Misconception about urinary incontinence ( Update 2022) : Know More

Misconception about urinary incontinence ( Update 2022) : Know More

Millions of men and women struggle with urinary incontinence. Sadly, this is not often publicly stated, which results in widespread misconceptions that prevent people from seeking and receiving therapy. We examine some prevalent incontinence myths in an effort to debunk them.

Urinary incontinence is a normal part of getting older

While incontinence is more likely to occur as men and women age, that does not make it a “normal” part of aging. We see many diseases (heart disease, diabetes, high blood pressure) that are more common as we get older but do not then conclude that it is something to just be accepted and accommodated. Not only does urine leakage have immense impact on the lives of men and women but there are so many treatments that can provide real benefits.

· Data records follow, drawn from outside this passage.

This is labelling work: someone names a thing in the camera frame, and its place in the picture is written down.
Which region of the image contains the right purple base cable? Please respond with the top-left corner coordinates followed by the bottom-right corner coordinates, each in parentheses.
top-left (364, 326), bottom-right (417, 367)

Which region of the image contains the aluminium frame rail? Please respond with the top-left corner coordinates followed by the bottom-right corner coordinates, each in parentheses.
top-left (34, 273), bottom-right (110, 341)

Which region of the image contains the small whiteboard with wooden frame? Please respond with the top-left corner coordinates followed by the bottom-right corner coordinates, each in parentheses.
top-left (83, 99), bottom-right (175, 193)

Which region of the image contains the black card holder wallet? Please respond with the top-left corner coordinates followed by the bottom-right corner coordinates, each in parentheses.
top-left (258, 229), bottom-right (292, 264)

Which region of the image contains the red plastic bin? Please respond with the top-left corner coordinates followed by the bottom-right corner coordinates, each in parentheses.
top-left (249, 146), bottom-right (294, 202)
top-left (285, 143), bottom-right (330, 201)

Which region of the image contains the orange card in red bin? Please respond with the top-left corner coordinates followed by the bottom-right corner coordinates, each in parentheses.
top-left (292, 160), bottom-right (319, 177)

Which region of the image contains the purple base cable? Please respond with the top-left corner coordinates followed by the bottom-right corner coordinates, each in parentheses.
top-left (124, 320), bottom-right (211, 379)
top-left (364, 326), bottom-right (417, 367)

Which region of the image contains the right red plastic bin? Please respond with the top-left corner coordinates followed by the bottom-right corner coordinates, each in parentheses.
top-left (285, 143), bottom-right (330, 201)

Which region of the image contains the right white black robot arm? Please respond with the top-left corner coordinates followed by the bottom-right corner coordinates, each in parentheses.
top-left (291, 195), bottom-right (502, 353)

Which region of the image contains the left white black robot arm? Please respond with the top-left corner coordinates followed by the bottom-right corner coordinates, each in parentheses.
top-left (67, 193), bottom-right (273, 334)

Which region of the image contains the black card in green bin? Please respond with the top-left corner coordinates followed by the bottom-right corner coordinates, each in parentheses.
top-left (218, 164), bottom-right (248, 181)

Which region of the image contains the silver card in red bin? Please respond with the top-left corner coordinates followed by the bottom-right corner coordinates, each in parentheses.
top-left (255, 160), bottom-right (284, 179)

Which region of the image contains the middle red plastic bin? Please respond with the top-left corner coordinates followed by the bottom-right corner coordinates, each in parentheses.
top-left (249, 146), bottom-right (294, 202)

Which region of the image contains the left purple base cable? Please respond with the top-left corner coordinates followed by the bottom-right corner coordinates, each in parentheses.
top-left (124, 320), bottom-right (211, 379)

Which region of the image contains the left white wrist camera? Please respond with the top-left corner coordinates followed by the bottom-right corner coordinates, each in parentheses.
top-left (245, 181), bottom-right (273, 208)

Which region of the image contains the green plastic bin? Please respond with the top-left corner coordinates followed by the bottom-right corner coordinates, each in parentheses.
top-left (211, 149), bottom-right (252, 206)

It happens to older women only

With more than half of women over 65 reporting at least one episode of incontinence, urinary incontinence is undoubtedly more prevalent in older groups. However, urine leakage still occurs at rather high rates in younger women as well. Urinary incontinence is also reported by nearly 1 in 5 women in the 20–25 age group, demonstrating that this condition is not just a problem for older women. Additionally, younger women report symptoms of urine leakage at much lower rates than they actually seek treatment for it, which suggests that this myth may be preventing younger women from seeking assistance for incontinence.

Incontinence is a distinct disease

A disease that affects your bladder or the way your body produces pee or an underlying medical issue, such as prolapse, can both cause urinary incontinence. Talking to your doctor is crucial for this reason. He or she can assist you in ensuring that your incontinence isn’t a symptom of a more serious health issue.